$k$-type chaos of $\mathbb{Z}^d$ actions
Anshid Aboobacker, Sharan Gopal
TL;DR
This work addresses how to define and analyze chaos for dynamical systems with $\mathbb{Z}^d$ actions by introducing $k$-type proximal pairs, $k$-type asymptotic pairs, and $k$-type Li–Yorke sensitivity. It then proves an Auslander–Yorke dichotomy for these $k$-type notions, studies their preservation under uniform conjugacy, and relates them to the classical $\mathbb{Z}$-action notions.
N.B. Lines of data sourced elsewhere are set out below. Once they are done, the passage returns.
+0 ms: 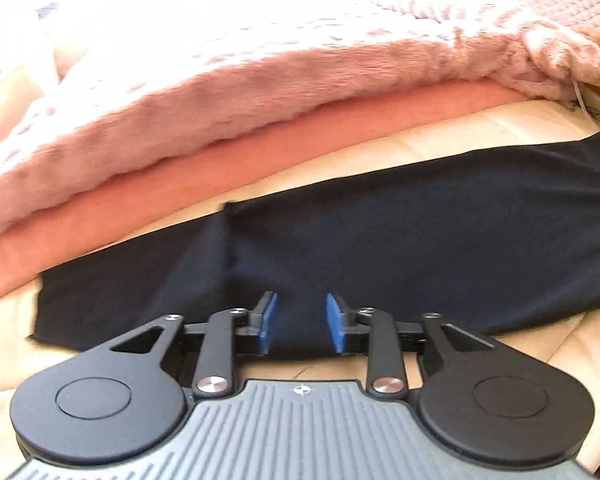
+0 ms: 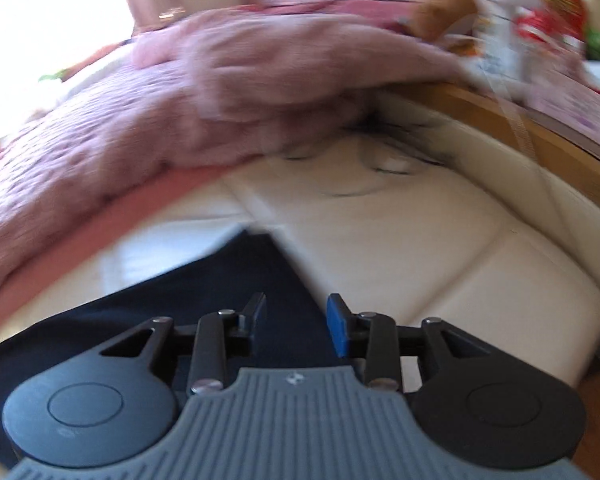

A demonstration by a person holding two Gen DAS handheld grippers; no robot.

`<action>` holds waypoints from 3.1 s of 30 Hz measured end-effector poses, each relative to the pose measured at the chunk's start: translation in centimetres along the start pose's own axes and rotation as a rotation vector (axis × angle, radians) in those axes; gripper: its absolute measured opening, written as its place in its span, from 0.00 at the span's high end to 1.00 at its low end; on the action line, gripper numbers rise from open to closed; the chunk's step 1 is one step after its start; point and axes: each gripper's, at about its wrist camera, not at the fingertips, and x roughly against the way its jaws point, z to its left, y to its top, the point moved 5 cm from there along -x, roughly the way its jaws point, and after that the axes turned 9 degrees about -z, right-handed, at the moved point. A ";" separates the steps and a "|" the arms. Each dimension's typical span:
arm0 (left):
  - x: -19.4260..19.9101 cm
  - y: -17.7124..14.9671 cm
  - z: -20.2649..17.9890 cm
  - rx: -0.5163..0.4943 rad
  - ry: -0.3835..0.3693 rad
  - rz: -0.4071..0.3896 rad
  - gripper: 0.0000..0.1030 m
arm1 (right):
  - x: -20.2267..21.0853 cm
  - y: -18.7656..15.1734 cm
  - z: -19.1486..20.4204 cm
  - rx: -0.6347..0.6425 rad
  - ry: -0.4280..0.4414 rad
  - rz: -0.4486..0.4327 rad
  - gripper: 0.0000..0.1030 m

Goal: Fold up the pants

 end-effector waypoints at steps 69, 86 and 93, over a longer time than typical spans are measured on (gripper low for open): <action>4.5 -0.3 14.8 0.233 0.029 0.142 0.98 | 0.0 -14.3 28.2 0.633 0.269 0.121 0.53; -9.2 2.4 30.2 0.316 0.297 0.258 0.99 | -3.5 -11.8 27.2 0.606 0.164 0.089 0.54; -11.2 -0.2 31.0 0.416 0.344 0.242 0.77 | -3.9 -11.4 25.9 0.571 0.168 0.094 0.54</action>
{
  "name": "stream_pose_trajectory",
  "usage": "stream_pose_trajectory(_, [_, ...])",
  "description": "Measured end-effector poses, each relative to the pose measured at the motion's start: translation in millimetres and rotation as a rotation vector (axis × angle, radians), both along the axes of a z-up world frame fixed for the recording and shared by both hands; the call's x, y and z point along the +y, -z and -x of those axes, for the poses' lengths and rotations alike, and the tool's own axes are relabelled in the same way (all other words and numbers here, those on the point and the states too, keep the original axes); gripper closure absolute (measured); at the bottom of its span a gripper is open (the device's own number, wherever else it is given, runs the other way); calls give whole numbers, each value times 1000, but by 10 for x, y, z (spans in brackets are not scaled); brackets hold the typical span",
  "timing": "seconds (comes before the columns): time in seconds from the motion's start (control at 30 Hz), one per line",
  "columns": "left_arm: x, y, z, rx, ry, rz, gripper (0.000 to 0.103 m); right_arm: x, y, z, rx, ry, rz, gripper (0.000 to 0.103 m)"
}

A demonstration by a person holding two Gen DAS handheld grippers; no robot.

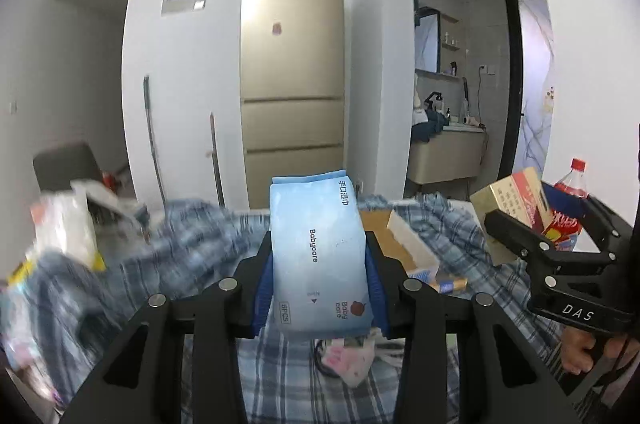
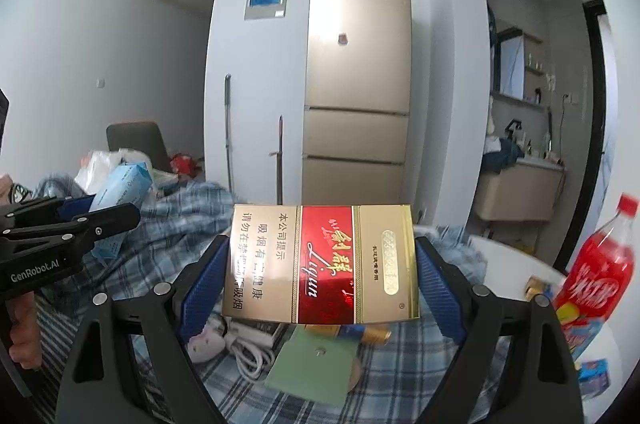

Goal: Organize soft objects
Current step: 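Carry both packs over the white box and release them inside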

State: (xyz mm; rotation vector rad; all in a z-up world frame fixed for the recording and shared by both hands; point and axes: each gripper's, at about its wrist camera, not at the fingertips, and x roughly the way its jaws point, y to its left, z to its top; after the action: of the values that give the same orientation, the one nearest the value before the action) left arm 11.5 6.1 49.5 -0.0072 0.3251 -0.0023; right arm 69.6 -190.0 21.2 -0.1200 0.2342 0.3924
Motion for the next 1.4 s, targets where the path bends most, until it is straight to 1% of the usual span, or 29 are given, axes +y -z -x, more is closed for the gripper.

Additionally, it analyzes induced $\mathbb{Z}^d$ actions, showing that sensitivity and periodicity properties transfer from base systems to the induced actions and that chaos notions lift accordingly. Overall, the work provides a unified framework for multidimensional discrete-time chaos with practical implications for analysis of $\mathbb{Z}^d$-actions and their conjugacies.
Abstract
In this paper, we define and study the notions of $k$-type proximal pairs, $k$-type asymptotic pairs and $k$-type Li Yorke sensitivity for dynamical systems given by $\mathbb{Z}^d$ actions on compact metric spaces. We prove the Auslander-Yorke dichotomy theorem for $k$-type notions. The preservation of some of these notions under uniform conjugacy is also studied. We also study relations between these notions and their analogous notions in the usual dynamical systems.